The gut-vascular barrier (GVB) is the ultimate defense of the intestine, meticulously regulating the exchange of substances between the intestinal lumen and the circulatory system. Elevated expression of Myosin heavy chain 9 (MYH9) has been implicated in blood-brain barrier dysfunction following cerebral ischemic/reperfusion injury and in lung endothelial barrier disruption during acute lung injury. However, the role of MYH9 in GVB dysfunction during sepsis remains unclear. We hypothesized that MYH9 contributes to GVB injury in sepsis. To test this hypothesis, we established a mouse model of sepsis via cecum ligation and perforation (CLP). Mice received an intraperitoneal injection of the MYH9 inhibitor, blebbistatin (5 mg/kg), 1 h before CLP. Furthermore, lipopolysaccharide was used to simulate septic conditions in human umbilical vein endothelial cells. Our results demonstrate that MYH9 is upregulated during sepsis and contributes to GVB injury. Beyond increased transcriptional levels, MYH9 lactylation was also elevated. Silencing MYH9 expression reduced the nuclear translocation of dephosphorylated Forkhead box O3a(FOXO3a).
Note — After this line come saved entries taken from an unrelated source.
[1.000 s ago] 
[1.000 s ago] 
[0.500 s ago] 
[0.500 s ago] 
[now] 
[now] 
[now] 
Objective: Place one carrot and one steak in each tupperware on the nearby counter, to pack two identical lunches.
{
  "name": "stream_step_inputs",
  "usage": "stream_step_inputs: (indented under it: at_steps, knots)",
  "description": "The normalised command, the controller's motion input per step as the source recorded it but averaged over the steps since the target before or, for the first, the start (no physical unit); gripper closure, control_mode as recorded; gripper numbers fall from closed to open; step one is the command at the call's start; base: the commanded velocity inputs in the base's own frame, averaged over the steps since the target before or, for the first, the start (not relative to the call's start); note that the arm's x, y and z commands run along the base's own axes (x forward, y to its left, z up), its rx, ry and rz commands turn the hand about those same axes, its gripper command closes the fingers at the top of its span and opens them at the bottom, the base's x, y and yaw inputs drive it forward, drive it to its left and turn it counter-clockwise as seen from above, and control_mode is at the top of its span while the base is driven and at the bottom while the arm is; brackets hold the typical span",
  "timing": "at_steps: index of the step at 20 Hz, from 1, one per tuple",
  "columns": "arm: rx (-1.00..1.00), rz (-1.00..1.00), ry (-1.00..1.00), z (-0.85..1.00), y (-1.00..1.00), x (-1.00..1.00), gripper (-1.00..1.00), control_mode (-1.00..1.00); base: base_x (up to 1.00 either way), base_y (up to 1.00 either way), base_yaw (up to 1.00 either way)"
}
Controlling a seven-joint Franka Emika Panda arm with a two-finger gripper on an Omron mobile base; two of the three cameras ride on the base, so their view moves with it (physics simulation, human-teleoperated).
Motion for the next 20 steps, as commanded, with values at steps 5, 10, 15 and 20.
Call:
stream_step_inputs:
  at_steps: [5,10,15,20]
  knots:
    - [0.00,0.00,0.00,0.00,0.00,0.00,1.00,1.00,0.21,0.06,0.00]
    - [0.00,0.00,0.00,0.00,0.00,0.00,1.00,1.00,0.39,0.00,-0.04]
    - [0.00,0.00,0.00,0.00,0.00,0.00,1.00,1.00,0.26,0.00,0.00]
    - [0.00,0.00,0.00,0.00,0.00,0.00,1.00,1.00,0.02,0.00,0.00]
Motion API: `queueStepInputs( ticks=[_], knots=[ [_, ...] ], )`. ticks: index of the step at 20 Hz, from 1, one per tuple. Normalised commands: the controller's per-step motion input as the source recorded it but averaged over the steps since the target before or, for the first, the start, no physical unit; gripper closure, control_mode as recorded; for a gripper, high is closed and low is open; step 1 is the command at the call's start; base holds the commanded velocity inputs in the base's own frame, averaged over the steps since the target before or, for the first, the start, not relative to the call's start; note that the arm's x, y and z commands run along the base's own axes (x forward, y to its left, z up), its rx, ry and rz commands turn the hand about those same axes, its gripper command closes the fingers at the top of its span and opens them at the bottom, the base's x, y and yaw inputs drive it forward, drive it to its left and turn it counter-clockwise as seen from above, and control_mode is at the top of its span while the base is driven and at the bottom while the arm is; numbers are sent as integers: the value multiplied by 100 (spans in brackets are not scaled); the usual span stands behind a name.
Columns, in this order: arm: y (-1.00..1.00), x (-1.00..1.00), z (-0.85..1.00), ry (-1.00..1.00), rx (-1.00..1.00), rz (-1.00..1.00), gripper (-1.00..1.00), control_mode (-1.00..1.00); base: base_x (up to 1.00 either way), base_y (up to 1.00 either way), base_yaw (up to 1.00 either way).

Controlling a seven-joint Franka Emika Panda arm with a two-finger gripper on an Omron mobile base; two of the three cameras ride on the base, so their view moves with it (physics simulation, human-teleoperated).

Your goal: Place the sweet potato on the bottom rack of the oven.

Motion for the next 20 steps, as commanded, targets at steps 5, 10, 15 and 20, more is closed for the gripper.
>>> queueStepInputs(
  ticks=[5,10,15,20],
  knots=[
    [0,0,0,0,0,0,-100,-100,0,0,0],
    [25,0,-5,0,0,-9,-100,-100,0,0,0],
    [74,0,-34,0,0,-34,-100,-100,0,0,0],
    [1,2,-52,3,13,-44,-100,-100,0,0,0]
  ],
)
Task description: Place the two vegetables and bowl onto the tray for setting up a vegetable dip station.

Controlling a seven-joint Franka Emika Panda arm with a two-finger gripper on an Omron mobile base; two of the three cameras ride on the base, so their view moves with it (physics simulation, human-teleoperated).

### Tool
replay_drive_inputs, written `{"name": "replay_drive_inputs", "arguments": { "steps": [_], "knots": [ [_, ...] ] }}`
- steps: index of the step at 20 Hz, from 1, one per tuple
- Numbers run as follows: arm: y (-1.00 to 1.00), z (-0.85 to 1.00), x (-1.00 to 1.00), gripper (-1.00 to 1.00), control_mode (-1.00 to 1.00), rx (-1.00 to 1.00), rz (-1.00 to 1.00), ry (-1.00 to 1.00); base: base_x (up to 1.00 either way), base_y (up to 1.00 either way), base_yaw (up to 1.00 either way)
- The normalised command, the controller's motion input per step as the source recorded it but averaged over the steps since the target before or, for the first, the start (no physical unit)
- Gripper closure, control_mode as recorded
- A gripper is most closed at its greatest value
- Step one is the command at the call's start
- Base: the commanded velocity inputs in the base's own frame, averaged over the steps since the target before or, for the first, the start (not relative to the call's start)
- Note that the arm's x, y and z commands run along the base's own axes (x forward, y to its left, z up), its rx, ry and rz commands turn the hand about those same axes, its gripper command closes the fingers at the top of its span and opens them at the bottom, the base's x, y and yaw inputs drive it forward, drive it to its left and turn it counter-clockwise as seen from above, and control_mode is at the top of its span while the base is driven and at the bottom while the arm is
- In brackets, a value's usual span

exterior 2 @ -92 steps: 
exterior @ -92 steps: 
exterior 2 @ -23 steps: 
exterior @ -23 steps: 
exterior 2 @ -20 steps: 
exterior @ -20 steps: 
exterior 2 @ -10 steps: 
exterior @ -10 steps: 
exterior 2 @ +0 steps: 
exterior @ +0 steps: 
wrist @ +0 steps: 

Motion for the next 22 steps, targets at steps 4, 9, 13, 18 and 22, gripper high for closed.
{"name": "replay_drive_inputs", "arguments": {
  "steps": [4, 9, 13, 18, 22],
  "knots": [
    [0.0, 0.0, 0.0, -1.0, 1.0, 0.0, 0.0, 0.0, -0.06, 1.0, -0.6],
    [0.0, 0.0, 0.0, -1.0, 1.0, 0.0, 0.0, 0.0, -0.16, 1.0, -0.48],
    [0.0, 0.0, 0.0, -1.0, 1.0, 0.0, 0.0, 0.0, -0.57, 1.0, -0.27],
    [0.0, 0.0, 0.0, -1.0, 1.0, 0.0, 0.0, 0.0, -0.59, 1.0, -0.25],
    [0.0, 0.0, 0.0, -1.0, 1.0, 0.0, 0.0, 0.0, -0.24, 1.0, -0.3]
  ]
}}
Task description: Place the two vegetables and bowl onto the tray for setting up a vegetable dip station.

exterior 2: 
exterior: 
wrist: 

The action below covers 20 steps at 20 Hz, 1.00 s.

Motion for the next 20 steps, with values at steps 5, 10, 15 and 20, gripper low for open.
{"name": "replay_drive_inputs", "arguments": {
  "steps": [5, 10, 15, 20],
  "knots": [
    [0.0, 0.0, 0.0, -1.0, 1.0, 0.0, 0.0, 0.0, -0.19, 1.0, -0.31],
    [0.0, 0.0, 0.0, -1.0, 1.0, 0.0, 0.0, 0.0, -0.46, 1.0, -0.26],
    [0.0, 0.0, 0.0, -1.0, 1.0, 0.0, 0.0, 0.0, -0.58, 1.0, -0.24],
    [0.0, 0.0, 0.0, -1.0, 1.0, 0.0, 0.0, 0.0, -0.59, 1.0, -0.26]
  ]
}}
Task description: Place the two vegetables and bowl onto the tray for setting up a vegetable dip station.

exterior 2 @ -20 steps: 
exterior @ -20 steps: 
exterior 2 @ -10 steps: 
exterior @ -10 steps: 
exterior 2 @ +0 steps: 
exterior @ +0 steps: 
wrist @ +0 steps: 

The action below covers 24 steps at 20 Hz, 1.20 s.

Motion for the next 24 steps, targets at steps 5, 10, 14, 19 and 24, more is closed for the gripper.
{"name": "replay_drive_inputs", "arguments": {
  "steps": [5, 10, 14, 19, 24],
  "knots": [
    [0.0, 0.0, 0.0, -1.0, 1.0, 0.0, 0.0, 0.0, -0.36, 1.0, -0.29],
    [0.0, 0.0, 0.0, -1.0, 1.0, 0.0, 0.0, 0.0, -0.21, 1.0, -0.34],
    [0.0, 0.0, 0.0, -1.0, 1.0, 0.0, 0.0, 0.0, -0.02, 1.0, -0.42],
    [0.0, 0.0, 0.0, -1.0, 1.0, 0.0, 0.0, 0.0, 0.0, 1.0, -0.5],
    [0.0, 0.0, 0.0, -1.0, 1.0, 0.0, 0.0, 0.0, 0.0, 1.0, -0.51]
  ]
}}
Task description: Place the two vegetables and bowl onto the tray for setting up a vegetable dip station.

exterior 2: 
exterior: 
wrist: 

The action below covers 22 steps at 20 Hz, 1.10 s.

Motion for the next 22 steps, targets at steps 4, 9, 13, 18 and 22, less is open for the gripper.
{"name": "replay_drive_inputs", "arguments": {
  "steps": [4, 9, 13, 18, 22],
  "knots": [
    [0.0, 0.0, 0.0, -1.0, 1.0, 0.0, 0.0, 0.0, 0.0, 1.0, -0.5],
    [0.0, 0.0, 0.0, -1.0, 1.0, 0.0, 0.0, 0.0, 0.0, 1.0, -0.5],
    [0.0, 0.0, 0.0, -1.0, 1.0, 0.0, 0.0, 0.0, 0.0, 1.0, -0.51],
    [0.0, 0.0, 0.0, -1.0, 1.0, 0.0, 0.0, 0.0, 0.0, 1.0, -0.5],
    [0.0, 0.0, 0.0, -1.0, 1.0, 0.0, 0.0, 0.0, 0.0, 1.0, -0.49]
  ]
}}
Subsequently, FOXO3a knockdown significantly inhibited downstream pro-apoptotic signaling and enhanced cell viability, confirming the involvement of this pathway. In summary, our study demonstrates that MYH9, stabilized through lactylation modification, activates the FOXO3a/Bcl-2-interacting mediator of cell death (Bim) signaling pathway to induce GVB injury during sepsis.

FOXO3a/Bim; Gut-vascular barrier; Lactylation; MYH9; Sepsis.